=== Assigned task ===
What you need to produce from the material below is an exact transcription of the lines from the one with "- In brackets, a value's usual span" through the one with "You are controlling", both included, and no other line.

=== Data shown ===
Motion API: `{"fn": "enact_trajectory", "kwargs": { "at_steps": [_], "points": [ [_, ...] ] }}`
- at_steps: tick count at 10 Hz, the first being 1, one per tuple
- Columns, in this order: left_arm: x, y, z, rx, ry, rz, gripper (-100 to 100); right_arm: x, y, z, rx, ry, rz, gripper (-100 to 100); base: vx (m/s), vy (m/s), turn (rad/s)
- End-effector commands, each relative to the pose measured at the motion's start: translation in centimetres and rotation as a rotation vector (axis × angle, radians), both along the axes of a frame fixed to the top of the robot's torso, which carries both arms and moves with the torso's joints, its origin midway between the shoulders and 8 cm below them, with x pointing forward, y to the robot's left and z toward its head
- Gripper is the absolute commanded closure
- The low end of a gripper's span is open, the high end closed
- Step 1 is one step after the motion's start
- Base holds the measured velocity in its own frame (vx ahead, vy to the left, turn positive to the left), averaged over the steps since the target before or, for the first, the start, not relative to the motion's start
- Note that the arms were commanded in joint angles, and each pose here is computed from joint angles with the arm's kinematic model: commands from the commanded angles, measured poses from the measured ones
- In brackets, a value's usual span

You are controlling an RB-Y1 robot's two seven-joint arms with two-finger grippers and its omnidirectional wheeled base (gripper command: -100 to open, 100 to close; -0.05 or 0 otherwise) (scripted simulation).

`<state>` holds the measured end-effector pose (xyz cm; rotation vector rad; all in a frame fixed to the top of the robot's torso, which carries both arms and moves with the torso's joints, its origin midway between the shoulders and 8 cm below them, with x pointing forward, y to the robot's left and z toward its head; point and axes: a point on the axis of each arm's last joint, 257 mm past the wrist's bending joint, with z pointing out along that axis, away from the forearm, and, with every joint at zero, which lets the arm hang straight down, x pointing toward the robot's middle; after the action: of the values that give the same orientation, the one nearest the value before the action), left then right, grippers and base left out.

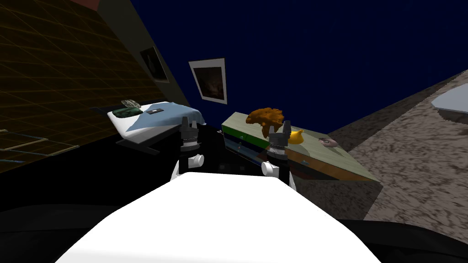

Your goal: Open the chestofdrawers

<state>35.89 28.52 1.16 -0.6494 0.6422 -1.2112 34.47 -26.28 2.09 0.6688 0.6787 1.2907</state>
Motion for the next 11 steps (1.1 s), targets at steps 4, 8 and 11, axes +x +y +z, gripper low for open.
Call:
{"fn": "enact_trajectory", "kwargs": {
  "at_steps": [4,8,11],
  "points": [
    [0.0,0.0,0.01,0.0,0.0,0.0,0,0.0,0.0,0.01,0.0,0.0,0.0,0,0.0,0.0,0.0],
    [-0.01,0.0,0.02,0.0,0.0,0.0,0,-0.01,0.0,0.02,0.0,0.0,0.0,0,0.0,0.0,0.0],
    [0.0,0.0,-0.01,0.0,0.0,0.0,0,0.04,0.52,-0.38,-0.085,0.011,-0.005,-100,0.022,0.002,-0.032]
  ]
}}
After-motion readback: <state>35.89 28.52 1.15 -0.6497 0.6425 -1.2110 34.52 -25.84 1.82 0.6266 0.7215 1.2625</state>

=== Response for this exercise ===
- In brackets, a value's usual span

You are controlling an RB-Y1 robot's two seven-joint arms with two-finger grippers and its omnidirectional wheeled base (gripper command: -100 to open, 100 to close; -0.05 or 0 otherwise) (scripted simulation).

At this point, the answer is complete.